Composite disease activity indices were calculated for each patient, including the Clinical Disease Activity Index (CDAI), Simplified Disease Activity Index (SDAI), and Disease Activity Score using 28 joints (DAS28). CDAI and SDAI were calculated using standard formulas incorporating joint counts and global assessments, with SDAI additionally including CRP values [34, 35]. DAS28 scores were calculated using CRP values, consistent with contemporary practice. Disease activity was categorized into remission, low, moderate, or high activity based on established cut-off values for each index [36].
Power Doppler Ultrasound Assessment
Musculoskeletal ultrasound assessment was performed using a standardized 7-joint PDUS protocol based on the EULAR-OMERACT recommendations [37, 38]. The following joints of the dominant side were examined: wrist, second metacarpophalangeal (MCP-2), third metacarpophalangeal (MCP-3), second proximal interphalangeal (PIP-2), third proximal interphalangeal (PIP-3), second metatarsophalangeal (MTP-2), and fifth metatarsophalangeal (MTP-5) joints.
Ultrasound examinations were conducted using a high-frequency linear transducer by a trained rheumatologist with experience in musculoskeletal ultrasound, who was blinded to clinical and laboratory data at the time of assessment. Synovial Doppler activity was graded on a semi-quantitative scale ranging from 0 to 3 for each joint, where grade 0 indicated no Doppler signal and grade 3 indicated marked synovial hyperemia occupying more than 50% of the synovial area [6]. The individual joint scores were summed to obtain a total PDUS score ranging from 0 to 21, with higher scores indicating greater synovial inflammatory activity.
Laboratory Assessment
Overnight fasting venous blood samples were collected from all participants on the same day as clinical and ultrasound assessments. Serum was separated by centrifugation and stored at −80 °C until analysis to preserve sample integrity. Routine laboratory investigations included complete blood count, liver and kidney function tests, fasting blood glucose, rheumatoid factor, and anti-citrullinated peptide antibody.
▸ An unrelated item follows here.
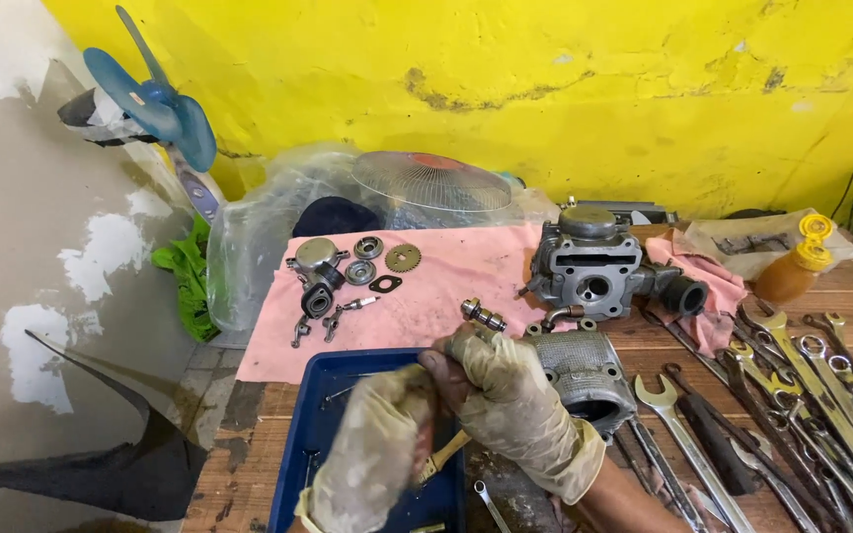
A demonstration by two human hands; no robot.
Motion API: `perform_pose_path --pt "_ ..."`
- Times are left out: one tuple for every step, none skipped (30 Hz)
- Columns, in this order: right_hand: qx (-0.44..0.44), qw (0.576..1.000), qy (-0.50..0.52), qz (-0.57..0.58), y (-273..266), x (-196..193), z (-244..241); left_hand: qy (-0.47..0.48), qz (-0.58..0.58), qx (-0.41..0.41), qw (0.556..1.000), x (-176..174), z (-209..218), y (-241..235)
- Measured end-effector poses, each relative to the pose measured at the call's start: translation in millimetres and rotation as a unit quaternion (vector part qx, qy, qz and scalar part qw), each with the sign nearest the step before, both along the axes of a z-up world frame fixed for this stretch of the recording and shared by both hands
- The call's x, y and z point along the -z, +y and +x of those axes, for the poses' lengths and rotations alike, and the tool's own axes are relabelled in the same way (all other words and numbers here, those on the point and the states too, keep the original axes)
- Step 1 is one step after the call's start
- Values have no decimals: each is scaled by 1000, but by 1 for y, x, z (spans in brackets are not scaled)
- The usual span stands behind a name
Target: Cleaning small engine components like pins and bolts with a cloth and a small brush, then organizing them in a tray.
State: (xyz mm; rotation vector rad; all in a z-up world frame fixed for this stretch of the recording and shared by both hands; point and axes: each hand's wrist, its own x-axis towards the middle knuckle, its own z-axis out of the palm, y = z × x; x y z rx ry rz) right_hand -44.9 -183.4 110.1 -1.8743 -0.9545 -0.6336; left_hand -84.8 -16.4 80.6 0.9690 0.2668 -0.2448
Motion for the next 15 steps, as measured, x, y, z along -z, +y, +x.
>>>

The following acute phase reactants were measured: erythrocyte sedimentation rate (ESR), C-reactive protein (CRP), ferritin, fibrinogen, hepcidin, haptoglobin, and serum amyloid-associated protein (SAA). ESR was measured using the Westergren method. Serum CRP and ferritin levels were quantified using automated nephelometry. Plasma fibrinogen was measured using a commercial coagulation assay on an automated analyzer. Serum hepcidin, haptoglobin, and SAA were measured using standardized sandwich enzyme-linked immunosorbent assay (ELISA) kits according to the manufacturers’ instructions.
Statistical Analysis
Statistical analysis was performed using Statistical Package for the Social Sciences (SPSS) software. Continuous variables were expressed as mean ± standard deviation or median with interquartile range, depending on data distribution. Categorical variables were expressed as frequencies and percentages.
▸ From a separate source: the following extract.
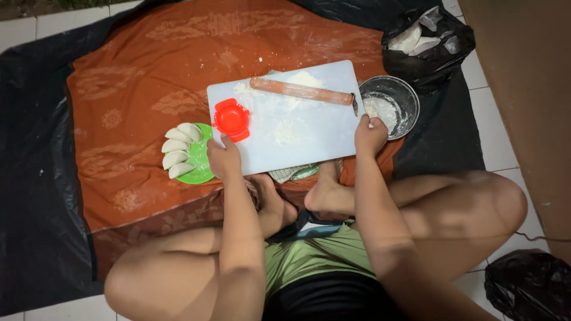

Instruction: A person sits on the floor preparing pastries by using a mold and rolling dough into small balls.

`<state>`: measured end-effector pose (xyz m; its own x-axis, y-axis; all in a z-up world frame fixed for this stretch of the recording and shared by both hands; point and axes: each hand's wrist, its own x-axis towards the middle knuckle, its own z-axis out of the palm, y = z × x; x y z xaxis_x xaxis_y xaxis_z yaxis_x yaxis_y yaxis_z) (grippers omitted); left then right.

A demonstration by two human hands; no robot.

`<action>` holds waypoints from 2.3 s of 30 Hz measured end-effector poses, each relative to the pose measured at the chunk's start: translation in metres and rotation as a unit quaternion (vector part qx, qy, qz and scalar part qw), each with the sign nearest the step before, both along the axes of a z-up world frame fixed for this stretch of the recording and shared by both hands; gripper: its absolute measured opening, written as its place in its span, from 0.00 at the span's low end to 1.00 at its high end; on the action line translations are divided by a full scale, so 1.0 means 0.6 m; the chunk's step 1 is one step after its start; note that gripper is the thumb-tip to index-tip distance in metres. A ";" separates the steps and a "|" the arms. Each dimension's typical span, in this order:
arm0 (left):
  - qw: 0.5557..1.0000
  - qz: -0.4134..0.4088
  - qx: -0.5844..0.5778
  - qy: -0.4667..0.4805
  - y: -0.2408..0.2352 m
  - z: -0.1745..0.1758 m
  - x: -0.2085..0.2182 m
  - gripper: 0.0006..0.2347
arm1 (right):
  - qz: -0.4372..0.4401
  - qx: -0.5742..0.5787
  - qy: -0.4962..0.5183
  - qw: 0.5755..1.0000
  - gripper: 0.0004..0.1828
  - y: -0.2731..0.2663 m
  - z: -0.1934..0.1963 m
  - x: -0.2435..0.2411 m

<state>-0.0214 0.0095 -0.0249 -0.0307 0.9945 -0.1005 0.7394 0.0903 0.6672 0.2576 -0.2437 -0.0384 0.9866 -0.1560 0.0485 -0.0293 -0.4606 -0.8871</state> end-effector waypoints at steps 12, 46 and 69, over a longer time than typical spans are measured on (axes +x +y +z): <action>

Correlations between PDUS scores and acute phase reactants, as well as between PDUS scores and composite disease activity indices, were assessed using Spearman’s rank correlation coefficient, given the non-parametric distribution of several variables [39]. A two-tailed p-value of <0.05 was considered statistically significant.
RESULTS
Patient Characteristics
A total of 90 patients with rheumatoid arthritis (RA) were included in the study. The mean age of the cohort was 50.6±13.0 years, with a clear female predominance. Most patients were seropositive for rheumatoid factor and/or anti-citrullinated peptide antibodies.
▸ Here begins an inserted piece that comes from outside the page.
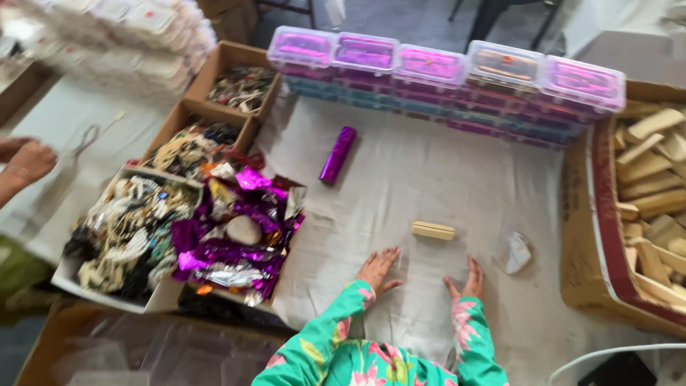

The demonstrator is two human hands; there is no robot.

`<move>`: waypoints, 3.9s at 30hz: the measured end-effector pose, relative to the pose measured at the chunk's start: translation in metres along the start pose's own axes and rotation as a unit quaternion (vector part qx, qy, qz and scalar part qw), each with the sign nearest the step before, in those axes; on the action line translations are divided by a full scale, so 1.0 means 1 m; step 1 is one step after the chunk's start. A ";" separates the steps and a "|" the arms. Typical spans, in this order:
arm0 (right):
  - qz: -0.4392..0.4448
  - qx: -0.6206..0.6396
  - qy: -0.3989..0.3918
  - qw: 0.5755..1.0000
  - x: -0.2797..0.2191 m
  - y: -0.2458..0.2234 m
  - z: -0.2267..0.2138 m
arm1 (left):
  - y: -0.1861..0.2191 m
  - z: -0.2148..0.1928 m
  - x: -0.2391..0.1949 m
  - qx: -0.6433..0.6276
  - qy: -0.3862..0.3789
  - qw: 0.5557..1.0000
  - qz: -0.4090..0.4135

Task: Wrapping wooden blocks in foil and placing them into containers along with other items.

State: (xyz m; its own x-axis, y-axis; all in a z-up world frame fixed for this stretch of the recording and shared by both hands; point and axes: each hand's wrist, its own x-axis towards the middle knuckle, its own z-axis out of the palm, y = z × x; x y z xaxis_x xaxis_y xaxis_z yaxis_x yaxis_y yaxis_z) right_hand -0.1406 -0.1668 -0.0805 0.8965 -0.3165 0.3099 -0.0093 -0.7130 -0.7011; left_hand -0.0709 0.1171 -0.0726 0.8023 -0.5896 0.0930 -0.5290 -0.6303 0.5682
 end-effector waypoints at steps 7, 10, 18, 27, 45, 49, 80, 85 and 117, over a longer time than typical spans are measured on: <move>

Table 1: Baseline demographic and serological characteristics
Parameter RA (n=90) Controls (n=50)
Age (years), mean±SD 50.6±13.0 41.0±14.4
Female, n (%) 66 (73.3) 23 (46.0)
RF and/or Anti-CCP positive, n (%) 82 (91.1) —
Clinical Disease Activity
Clinical evaluation showed predominantly low to moderate disease activity based on composite indices. The distribution of disease activity categories is summarized below.
Table 2: Composite disease activity indices (summary)
Index Summary value Low/Remission (%) Moderate-High (%)
CDAI Mean 12.8±8.8 41.1 58.9
SDAI Mean 14.2±9.6 40.0 60.0
DAS28-CRP Mean 3.4±1.2 35.6 64.4
Power Doppler Ultrasound Findings
The median PDUS score was 4 (range 0-21), indicating mild-to-moderate synovial Doppler activity across the cohort. PDUS scores demonstrated strong positive correlations with CDAI, SDAI, and DAS28-CRP, supporting concordance between imaging-detected synovitis and clinical disease activity.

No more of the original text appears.